If you remove this filter, then prompts within the chat with file feature will find and reference documents uploaded by the same user in other chat threads and even documents uploaded by other users. Of course, this is not the intended behavior of this feature and is actually problematic in the lens of chatting with enterprise data as documents are deleted when chat threads are deleted. Perhaps if we index documents outside of the app and customize, removing the file upload capability and this filter, functionality will be on par with azure-search-openai-demo. Aside from this capability, I find azurechat performs better and more importantly for my use case supports Azure Government endpoints.

tsellie commented 11 months ago

This isn't very elegant, but pulled together a quick proof of concept that adds a third option to the chat type selector named "Enterprise." Relevant documents within this chat type are filtered to those uploaded by dev@localhost.

coding-totoro commented 11 months ago

This isn't very elegant, but pulled together a quick proof of concept that adds a third option to the chat type selector named "Enterprise." Relevant documents within this chat type are filtered to those uploaded by dev@localhost.

Quick question, I have an index + blob setup, and the app pointed at the index in app config. Would removing the filter allow the app to use the data in that index?

The idea is basic, I dont really care about users chatting with documents, I'd much rather bring in FAQs, enterprise data, etc, into the index via blob and just point our chat app to the index

tsellie commented 11 months ago

This isn't very elegant, but pulled together a quick proof of concept that adds a third option to the chat type selector named "Enterprise." Relevant documents within this chat type are filtered to those uploaded by dev@localhost.

Quick question, I have an index + blob setup, and the app pointed at the index in app config.
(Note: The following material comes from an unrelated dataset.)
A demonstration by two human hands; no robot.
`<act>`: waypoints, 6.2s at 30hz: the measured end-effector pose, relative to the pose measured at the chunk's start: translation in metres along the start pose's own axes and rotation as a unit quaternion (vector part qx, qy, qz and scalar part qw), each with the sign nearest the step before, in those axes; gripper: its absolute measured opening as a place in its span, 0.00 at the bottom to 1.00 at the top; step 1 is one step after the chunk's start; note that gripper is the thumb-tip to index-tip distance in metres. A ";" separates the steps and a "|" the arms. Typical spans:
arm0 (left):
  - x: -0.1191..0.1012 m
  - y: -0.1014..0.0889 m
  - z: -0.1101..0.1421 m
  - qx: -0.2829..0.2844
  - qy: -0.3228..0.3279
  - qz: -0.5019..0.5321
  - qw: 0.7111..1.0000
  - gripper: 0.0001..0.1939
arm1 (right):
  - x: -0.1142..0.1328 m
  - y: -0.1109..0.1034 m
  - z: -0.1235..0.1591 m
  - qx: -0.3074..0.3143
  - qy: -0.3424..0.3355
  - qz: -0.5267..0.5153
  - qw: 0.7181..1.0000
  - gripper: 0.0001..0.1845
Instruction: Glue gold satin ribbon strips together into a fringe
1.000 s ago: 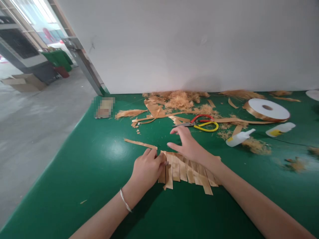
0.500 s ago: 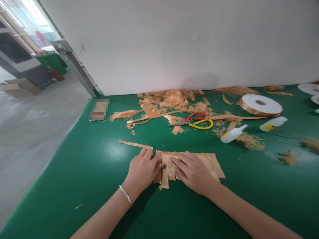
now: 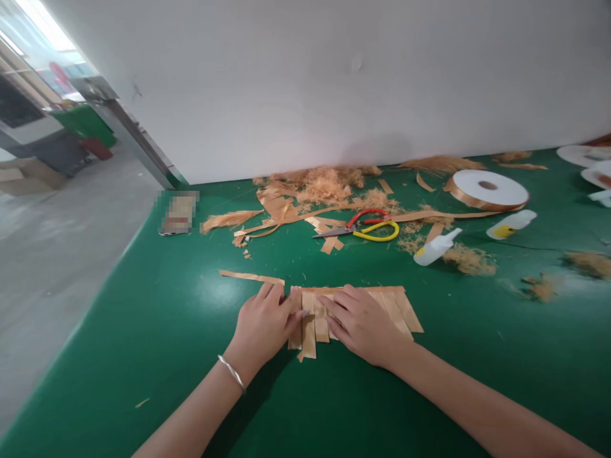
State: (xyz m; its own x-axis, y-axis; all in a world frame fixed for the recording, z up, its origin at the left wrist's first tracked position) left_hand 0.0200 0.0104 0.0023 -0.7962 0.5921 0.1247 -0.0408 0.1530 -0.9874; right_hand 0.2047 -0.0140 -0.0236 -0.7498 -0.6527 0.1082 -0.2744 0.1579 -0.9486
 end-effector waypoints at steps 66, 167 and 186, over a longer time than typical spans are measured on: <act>-0.035 -0.049 -0.030 -0.039 -0.008 0.252 0.967 0.09 | -0.046 -0.026 -0.014 -0.046 0.295 -0.607 0.736 0.15; 0.018 0.019 -0.017 -0.127 -0.089 0.153 0.976 0.22 | -0.047 -0.044 -0.030 -0.059 0.315 -0.491 0.810 0.19; 0.016 0.021 -0.017 -0.100 -0.111 0.123 0.981 0.22 | -0.019 -0.017 -0.064 -0.068 0.233 -0.359 0.901 0.19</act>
State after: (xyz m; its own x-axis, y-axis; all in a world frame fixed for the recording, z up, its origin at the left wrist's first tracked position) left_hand 0.0170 0.0362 -0.0148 -0.8801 0.4469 -0.1604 0.2701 0.1934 -0.9432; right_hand 0.1850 0.0427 0.0098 -0.5128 -0.2457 0.8226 -0.8370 -0.0701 -0.5427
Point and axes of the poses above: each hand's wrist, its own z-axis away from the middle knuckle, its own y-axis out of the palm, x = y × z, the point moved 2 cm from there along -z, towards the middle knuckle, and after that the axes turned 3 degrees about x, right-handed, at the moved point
Would removing the filter allow the app to use the data in that index?

The idea is basic, I dont really care about users chatting with documents, I'd much rather bring in FAQs, enterprise data, etc, into the index via blob and just point our chat app to the index

In theory, yes. At least that's what I'm aiming for as well. Will likely need to have documents indexed in the same manner that this application accomplishes via API (same fields names, field types, etc.). I haven't been able to attempt this yet.
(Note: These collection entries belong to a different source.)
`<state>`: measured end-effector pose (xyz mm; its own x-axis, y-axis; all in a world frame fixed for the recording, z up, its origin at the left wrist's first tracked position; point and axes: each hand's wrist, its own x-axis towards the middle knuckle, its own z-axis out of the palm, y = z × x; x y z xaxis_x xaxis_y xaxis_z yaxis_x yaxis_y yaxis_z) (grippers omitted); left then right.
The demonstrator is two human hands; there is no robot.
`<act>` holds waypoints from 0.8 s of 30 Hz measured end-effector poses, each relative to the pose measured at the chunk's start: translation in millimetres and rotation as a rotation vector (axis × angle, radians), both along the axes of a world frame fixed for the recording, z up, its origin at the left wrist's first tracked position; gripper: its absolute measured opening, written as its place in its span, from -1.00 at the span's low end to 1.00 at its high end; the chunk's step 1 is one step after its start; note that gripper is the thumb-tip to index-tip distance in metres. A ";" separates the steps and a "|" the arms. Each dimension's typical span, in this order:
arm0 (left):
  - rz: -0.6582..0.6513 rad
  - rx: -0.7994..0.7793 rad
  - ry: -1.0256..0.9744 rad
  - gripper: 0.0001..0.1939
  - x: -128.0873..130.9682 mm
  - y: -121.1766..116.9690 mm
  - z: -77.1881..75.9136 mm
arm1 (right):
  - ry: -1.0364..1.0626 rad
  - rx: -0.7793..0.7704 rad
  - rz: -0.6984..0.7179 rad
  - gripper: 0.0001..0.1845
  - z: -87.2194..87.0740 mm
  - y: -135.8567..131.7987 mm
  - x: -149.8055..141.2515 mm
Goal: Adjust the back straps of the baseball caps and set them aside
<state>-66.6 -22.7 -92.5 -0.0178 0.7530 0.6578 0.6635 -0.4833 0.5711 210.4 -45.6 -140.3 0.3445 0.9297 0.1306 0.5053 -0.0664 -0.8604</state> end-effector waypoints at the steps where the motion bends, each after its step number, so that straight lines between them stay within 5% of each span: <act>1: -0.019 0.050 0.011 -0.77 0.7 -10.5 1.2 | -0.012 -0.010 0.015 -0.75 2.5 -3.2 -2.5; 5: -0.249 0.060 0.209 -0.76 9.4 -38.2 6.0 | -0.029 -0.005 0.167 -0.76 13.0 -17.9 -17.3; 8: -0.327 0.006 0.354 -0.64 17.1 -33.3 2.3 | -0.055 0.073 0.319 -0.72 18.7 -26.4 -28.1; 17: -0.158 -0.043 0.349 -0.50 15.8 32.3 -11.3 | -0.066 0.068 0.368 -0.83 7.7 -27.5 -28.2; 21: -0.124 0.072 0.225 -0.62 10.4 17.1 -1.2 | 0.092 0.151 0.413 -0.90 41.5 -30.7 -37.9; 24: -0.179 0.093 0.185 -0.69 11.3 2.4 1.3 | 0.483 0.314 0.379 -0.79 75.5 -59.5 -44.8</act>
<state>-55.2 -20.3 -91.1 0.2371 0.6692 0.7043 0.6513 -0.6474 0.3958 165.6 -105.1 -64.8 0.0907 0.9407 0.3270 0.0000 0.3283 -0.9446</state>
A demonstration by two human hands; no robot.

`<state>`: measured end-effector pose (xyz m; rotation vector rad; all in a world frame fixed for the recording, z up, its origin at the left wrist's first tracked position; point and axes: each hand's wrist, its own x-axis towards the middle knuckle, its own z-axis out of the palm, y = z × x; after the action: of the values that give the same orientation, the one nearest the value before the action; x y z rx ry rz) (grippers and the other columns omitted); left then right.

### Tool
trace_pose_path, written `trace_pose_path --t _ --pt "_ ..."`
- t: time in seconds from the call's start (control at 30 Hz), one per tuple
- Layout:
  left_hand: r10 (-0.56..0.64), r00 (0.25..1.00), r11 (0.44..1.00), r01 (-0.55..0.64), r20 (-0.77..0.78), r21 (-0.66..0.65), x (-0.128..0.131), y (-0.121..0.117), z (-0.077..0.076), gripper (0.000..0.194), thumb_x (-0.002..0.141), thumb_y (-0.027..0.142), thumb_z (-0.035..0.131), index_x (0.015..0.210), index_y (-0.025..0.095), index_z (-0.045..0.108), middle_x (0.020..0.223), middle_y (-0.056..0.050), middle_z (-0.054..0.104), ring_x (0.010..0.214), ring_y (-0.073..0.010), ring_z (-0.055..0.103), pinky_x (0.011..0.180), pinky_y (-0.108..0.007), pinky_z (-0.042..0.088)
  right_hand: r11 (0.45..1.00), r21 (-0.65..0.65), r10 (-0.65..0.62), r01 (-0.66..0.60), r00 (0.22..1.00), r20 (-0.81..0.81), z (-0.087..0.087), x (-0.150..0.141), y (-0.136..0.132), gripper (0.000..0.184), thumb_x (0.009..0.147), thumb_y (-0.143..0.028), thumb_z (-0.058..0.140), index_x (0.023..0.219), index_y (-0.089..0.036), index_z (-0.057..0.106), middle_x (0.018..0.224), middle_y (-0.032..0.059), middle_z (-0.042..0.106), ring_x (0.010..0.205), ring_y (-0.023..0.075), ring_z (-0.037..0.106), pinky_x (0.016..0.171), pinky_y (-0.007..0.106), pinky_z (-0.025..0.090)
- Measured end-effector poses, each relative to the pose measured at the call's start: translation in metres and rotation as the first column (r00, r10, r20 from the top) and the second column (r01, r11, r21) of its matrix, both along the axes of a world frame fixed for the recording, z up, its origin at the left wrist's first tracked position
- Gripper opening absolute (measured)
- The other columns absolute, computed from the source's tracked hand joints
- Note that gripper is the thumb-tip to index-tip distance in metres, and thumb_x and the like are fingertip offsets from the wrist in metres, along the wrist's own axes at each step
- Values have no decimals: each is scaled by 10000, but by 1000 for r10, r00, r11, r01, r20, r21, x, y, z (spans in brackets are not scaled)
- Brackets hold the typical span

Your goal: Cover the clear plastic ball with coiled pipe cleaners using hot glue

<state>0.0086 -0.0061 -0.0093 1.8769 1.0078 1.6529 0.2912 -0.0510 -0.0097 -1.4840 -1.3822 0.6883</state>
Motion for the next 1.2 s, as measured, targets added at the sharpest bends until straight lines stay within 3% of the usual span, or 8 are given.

bwitzig-zen commented 9 months ago

Anyone have any luck making modifications to this to allow for a good "trained" data search?

jimmylevell commented 9 months ago

I would recommend checking out this RAG example implementation of Microsoft: https://github.com/Azure-Samples/azure-search-openai-demo

It allows to index custom data sources. The index can then be queried using a ChatGPT powered interface.

marcelo-cloudinha commented 7 months ago

Any Updates on this how to connect to Data Sources ? FAQs, enterprise data etc...

data-analytics-copilot commented 7 months ago

What is everyone doign for solutions with PDFs that have text and images? does Microsoft Azure have a solution for Images such as graphs in PDFs?

itmilos commented 7 months ago

Look at https://github.com/Azure-Samples/azure-search-openai-demo it supports html and pdf

data-analytics-copilot commented 7 months ago

Look at https://github.com/Azure-Samples/azure-search-openai-demo it supports html and pdf

Thank you, I actually do already have this solution implemented with PDFs but it only reads the text in a PDF. I would like to expand this to read text and graphs in PDFs. Any other solutions?

itmilos commented 7 months ago

https://github.com/Azure-Samples/azure-search-openai-demo is using https://azure.microsoft.com/en-us/products/ai-services/ai-document-intelligence to extract data for embeddings, on ai-document-intelligence you can use custom extraction model to get data from graphs

orngeatom commented 5 months ago

The solution that i have applied is to use Prompt flow building on Azure OpenAI service. Essentially use Azure Search AI to hold RAG embeddings. Deploy the Prompt flow to an ML endpoint. Update this app - requires a lot of customization... *This is a feature that should be included that can make API calls to Azure OpenAI and Azure Endpoints. Then you can chat with your own data.